Omdat de maximale duur van de opschorting is verstreken vormen de bestreden besluiten niet langer een belemmering voor bijstandverlening. Anders gezegd: verzoekster heeft ook zonder de gevraagde voorziening recht op uitbetaling van haar bijstandsuitkering.
5. Dat kan anders zijn, overweegt de voorzieningenrechter ten overvloede, als het recht op uitkering inmiddels is ingetrokken. Maar in dat geval kan schorsing van de bestreden besluiten niet leiden tot het door verzoekster beoogde doel, hervatting van de uitbetaling van de uitkering.
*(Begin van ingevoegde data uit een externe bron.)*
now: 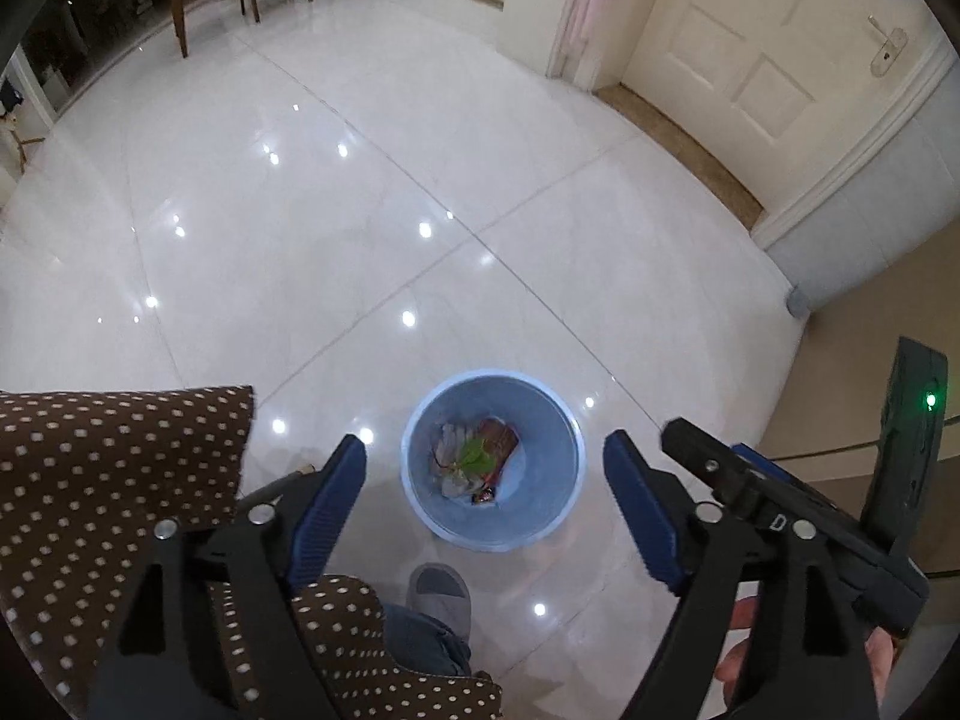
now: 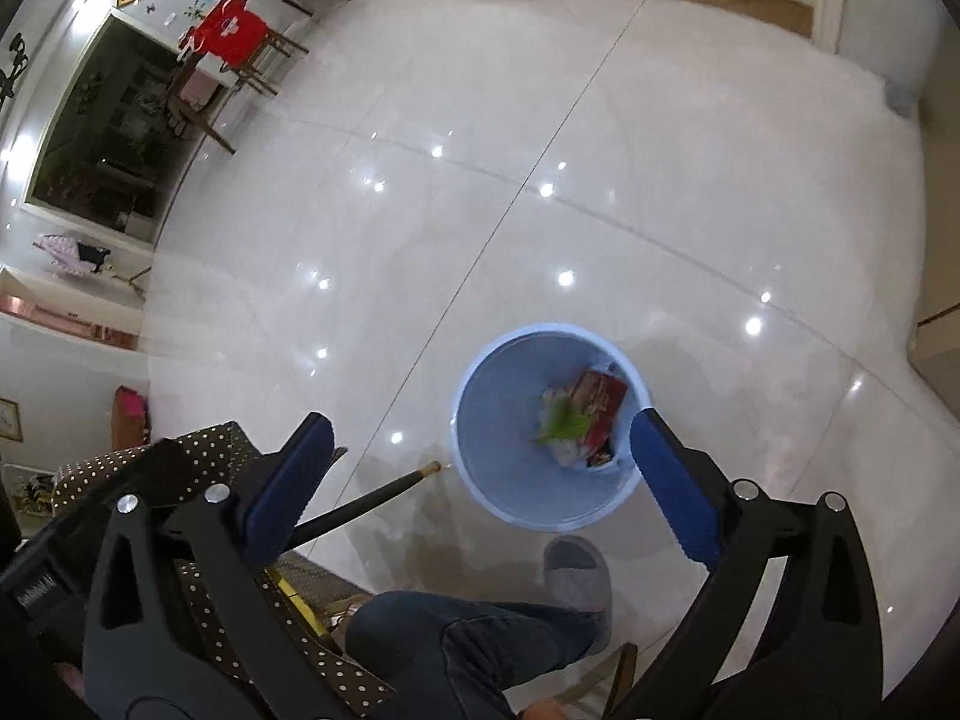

Verzoekster kan dan bezwaar maken tegen de intrekking van de uitkering, en zij kan in het kader van die bezwaarprocedure een verzoek om voorlopige voorziening indienen.
6. Nu de gevraagde schorsing van het bestreden besluit niet kan leiden tot het door verzoekster beoogde doel heeft zij geen belang bij haar verzoeken om voorlopige voorziening. Die verzoeken dienen daarom niet-ontvankelijk te worden verklaard.
7. Er is geen reden een proceskostenveroordeling uit te spreken.

Beslissing

De voorzieningenrechter verklaart de verzoeken om voorlopige voorziening niet-ontvankelijk.
Deze uitspraak is gedaan door mr. M.Z.B. Sterk, voorzieningenrechter, in aanwezigheid van mr. P. Oudkerk, griffier, op 19 augustus 2020 en openbaar gemaakt door middel van geanonimiseerde publicatie op www.rechtspraak.nl.
griffier voorzieningenrechter
Afschrift verzonden aan partijen op:

Rechtsmiddel

Tegen deze uitspraak staat geen rechtsmiddel open.